#### What the task requires
Search the material below for the word "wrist". Copy every line where it is found.
Top of Data excerpt
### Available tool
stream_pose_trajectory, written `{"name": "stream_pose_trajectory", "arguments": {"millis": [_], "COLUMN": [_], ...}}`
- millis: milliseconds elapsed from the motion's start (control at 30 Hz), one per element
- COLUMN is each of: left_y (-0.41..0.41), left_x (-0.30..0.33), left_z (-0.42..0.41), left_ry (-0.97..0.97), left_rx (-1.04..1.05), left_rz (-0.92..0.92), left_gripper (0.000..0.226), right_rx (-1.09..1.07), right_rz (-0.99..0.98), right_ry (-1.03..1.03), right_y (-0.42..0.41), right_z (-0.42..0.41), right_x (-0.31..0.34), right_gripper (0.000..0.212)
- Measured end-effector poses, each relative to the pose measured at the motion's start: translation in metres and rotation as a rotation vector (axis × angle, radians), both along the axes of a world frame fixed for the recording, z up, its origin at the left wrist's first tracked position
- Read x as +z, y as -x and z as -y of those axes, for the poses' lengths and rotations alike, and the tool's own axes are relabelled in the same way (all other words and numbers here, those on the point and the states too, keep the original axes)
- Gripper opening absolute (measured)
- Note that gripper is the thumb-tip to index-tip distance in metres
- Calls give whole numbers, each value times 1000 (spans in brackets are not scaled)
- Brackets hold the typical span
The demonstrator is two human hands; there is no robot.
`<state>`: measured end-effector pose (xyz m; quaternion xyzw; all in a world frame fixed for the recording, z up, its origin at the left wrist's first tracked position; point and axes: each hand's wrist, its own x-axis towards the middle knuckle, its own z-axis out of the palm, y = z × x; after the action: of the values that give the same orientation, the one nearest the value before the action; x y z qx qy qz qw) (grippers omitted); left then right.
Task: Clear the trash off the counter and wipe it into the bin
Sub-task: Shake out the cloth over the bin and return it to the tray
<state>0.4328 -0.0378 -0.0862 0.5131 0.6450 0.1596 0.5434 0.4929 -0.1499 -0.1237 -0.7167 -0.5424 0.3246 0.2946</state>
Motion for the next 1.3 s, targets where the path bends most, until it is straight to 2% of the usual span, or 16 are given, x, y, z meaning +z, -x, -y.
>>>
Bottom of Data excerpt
#### Answer
- Measured end-effector poses, each relative to the pose measured at the motion's start: translation in metres and rotation as a rotation vector (axis × angle, radians), both along the axes of a world frame fixed for the recording, z up, its origin at the left wrist's first tracked position
`<state>`: measured end-effector pose (xyz m; quaternion xyzw; all in a world frame fixed for the recording, z up, its origin at the left wrist's first tracked position; point and axes: each hand's wrist, its own x-axis towards the middle knuckle, its own z-axis out of the palm, y = z × x; after the action: of the values that give the same orientation, the one nearest the value before the action; x y z qx qy qz qw) (grippers omitted); left then right.

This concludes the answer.